#### Source information

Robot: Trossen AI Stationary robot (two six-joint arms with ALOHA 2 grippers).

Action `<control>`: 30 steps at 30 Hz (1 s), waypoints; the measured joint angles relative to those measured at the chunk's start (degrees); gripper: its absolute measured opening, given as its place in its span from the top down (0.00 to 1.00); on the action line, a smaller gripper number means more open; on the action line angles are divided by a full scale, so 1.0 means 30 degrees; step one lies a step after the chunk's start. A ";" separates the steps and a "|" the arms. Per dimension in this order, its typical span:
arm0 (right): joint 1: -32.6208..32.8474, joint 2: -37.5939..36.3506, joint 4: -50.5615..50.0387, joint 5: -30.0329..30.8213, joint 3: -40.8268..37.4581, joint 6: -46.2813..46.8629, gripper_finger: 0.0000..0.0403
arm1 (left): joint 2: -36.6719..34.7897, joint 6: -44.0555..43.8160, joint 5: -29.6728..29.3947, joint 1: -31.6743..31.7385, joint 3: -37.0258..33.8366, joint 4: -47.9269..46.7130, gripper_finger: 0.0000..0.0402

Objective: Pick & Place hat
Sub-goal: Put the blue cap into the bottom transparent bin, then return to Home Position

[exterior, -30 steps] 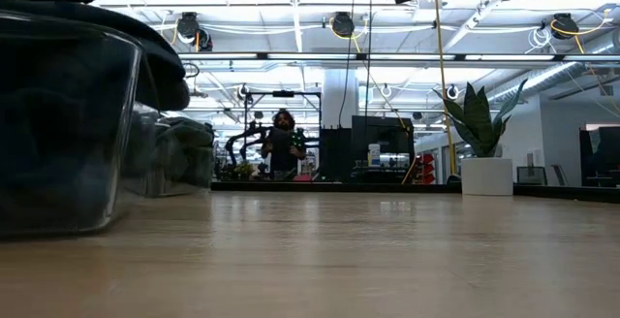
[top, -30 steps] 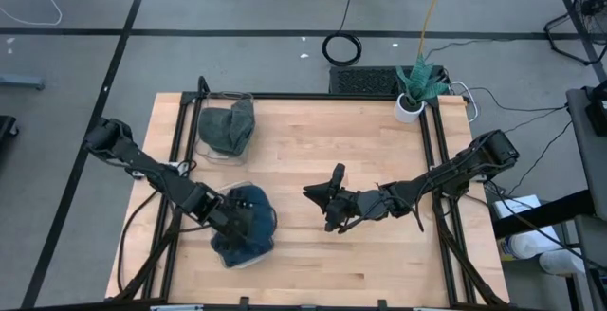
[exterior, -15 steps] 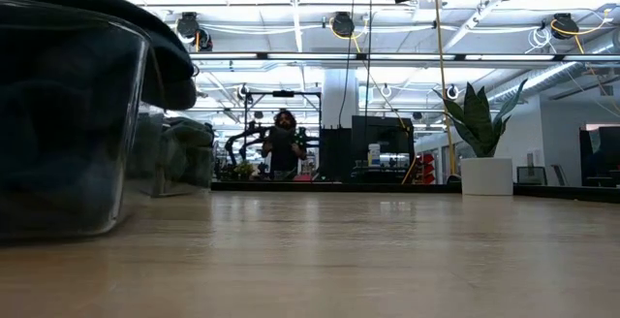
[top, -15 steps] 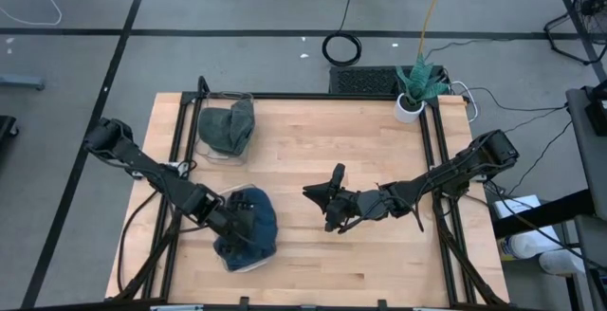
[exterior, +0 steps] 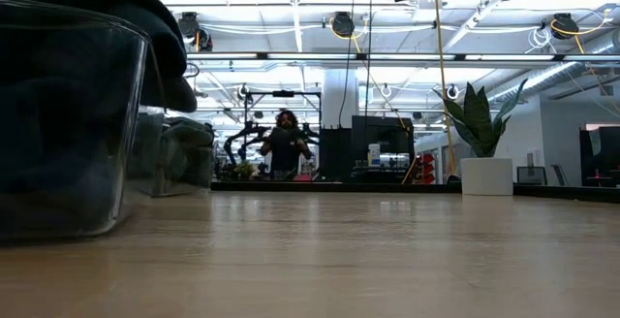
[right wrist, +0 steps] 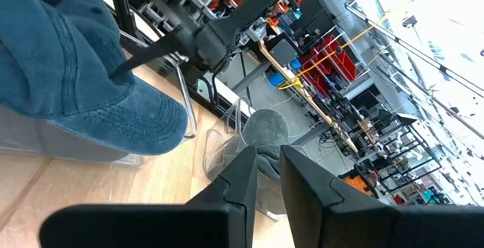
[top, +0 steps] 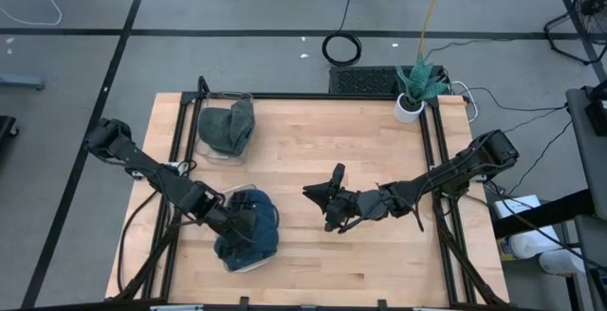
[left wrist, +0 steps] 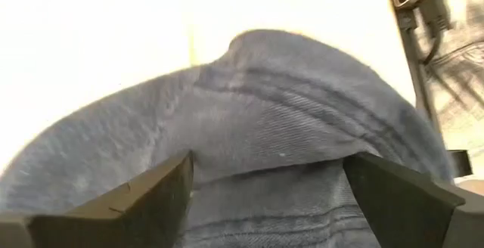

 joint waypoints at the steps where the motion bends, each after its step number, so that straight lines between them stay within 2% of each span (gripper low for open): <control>1: -0.0003 0.0000 0.0000 0.0000 0.0000 0.0005 0.88 | -0.0005 0.0265 -0.0019 0.0000 0.0377 -0.0285 0.13; 5: 0.0005 0.0000 0.0000 0.0015 0.0000 0.0357 0.88 | -0.0007 0.1119 -0.0741 0.0007 0.2164 -0.1763 0.13; 8: 0.0005 -0.0037 -0.0016 0.0022 0.0000 0.1787 0.88 | -0.0022 0.1297 -0.1554 0.0007 0.3805 -0.2575 0.13; 14: 0.0005 -0.1365 -0.1300 0.0056 0.0036 0.3985 0.88 | -0.0044 0.3823 -0.2232 0.0009 0.7178 -0.2678 0.13; 20: 0.0005 -0.3012 -0.3572 -0.0272 0.0022 0.6149 0.88 | -0.0302 0.5550 -0.2665 0.0003 0.9264 -0.3251 0.13; 23: 0.0005 -0.4025 -0.5149 -0.1440 0.0022 0.7472 0.88 | -0.1508 0.6468 -0.4117 -0.0227 0.9273 -0.3363 0.13; 26: 0.0005 -0.5096 -0.6331 -0.2500 0.0007 0.8199 0.88 | -0.3968 0.6639 -0.5974 -0.0230 0.8381 -0.3303 0.13; 30: 0.0012 -0.6829 -0.7662 -0.2402 0.0007 0.8023 0.88 | -0.8450 0.7481 -0.7938 0.0224 0.4305 -0.0803 0.13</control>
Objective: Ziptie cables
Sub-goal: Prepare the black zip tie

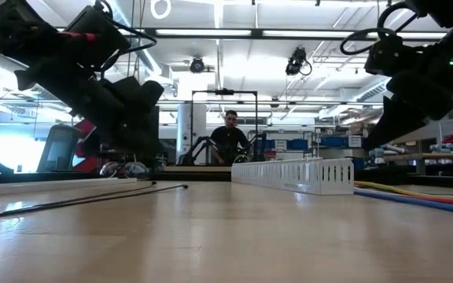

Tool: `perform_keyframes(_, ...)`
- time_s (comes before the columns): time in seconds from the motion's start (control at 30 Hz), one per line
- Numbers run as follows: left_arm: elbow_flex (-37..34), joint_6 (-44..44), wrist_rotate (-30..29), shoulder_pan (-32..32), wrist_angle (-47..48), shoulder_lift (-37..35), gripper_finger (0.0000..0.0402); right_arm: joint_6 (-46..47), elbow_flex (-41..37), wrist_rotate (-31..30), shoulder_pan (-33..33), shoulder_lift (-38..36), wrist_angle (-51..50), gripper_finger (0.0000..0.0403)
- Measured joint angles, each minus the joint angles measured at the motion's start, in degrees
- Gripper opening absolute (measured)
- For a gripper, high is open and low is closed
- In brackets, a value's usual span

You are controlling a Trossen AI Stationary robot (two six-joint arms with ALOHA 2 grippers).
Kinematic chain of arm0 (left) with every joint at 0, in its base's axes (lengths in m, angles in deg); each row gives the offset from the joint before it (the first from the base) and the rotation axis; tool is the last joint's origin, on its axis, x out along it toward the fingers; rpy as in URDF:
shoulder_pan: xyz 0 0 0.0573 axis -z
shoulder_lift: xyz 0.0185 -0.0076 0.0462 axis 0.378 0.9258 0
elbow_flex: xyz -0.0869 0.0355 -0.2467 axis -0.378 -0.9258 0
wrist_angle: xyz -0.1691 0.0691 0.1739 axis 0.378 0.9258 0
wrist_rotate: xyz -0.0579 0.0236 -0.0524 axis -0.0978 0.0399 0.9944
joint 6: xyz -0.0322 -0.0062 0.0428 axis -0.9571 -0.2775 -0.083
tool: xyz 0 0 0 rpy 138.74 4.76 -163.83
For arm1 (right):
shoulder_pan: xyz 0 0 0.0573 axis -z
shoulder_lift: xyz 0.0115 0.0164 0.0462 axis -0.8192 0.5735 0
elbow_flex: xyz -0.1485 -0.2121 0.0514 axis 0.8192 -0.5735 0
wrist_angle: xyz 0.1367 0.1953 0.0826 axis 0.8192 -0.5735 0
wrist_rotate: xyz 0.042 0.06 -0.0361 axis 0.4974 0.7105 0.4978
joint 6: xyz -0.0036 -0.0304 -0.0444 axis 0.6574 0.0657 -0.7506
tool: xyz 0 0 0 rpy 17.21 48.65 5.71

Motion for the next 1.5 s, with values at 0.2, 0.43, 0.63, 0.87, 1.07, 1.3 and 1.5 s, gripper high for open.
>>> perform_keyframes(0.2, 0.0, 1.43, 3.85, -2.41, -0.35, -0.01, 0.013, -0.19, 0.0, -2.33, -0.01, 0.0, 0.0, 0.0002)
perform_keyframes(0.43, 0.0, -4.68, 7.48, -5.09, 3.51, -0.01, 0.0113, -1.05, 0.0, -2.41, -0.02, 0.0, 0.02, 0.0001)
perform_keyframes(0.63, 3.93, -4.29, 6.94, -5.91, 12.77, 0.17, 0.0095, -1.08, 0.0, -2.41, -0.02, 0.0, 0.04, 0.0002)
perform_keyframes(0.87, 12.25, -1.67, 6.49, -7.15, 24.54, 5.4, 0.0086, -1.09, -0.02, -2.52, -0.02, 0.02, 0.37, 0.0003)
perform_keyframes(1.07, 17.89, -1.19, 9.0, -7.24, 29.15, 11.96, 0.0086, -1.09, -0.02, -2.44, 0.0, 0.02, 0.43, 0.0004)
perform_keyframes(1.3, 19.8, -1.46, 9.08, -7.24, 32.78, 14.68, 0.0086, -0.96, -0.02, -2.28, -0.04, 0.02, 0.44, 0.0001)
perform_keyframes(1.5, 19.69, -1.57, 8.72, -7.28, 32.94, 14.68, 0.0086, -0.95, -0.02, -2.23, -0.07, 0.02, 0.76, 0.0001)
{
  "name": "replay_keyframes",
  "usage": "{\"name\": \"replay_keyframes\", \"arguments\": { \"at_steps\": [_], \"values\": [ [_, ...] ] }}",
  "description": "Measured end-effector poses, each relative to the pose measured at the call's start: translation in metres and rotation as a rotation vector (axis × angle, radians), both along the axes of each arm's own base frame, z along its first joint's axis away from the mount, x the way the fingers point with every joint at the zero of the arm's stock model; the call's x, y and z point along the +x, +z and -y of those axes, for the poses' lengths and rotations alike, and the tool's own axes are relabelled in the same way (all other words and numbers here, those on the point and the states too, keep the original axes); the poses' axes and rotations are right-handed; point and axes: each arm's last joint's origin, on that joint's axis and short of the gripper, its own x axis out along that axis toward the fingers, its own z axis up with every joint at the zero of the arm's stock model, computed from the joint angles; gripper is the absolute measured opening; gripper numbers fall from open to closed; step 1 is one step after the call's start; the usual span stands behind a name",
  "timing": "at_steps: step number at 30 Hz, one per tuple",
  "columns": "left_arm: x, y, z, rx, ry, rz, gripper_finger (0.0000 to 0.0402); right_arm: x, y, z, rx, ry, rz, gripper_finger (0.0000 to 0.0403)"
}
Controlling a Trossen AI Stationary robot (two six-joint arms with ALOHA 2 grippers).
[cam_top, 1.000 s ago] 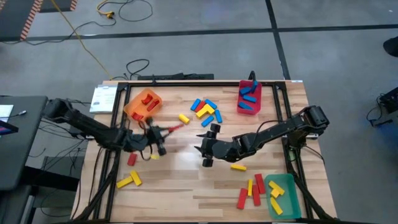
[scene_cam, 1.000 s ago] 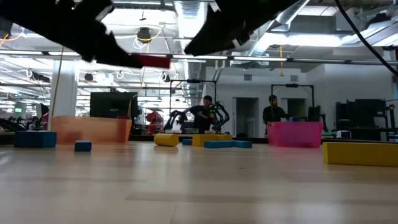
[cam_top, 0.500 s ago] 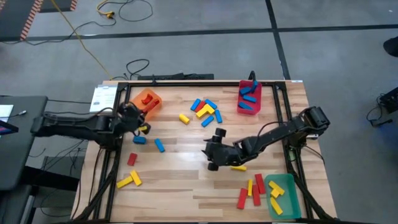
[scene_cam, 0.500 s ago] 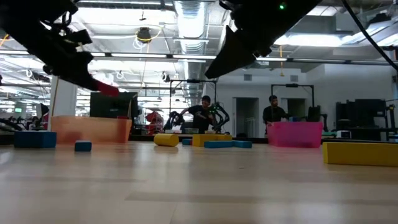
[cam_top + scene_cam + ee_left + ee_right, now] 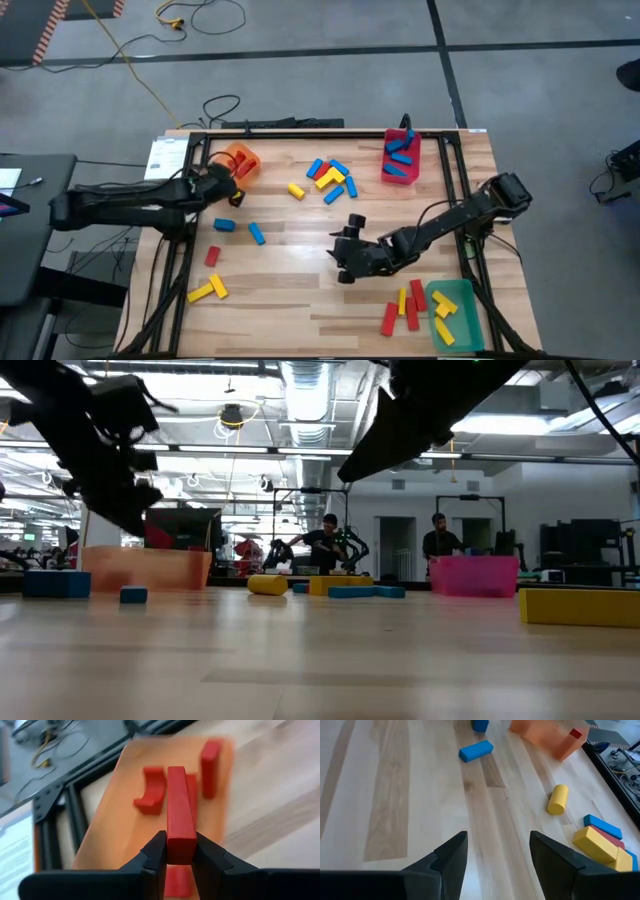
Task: Sort blocks
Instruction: Put the red block into the orange bin, then put the yellow block into the green bin
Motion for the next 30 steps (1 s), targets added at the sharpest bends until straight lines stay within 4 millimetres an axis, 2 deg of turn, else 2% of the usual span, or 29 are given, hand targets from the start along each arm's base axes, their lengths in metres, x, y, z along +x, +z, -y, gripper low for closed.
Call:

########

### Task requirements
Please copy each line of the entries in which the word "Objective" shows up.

### Answer to this task
Objective: Pick & Place hat
Objective: Ziptie cables

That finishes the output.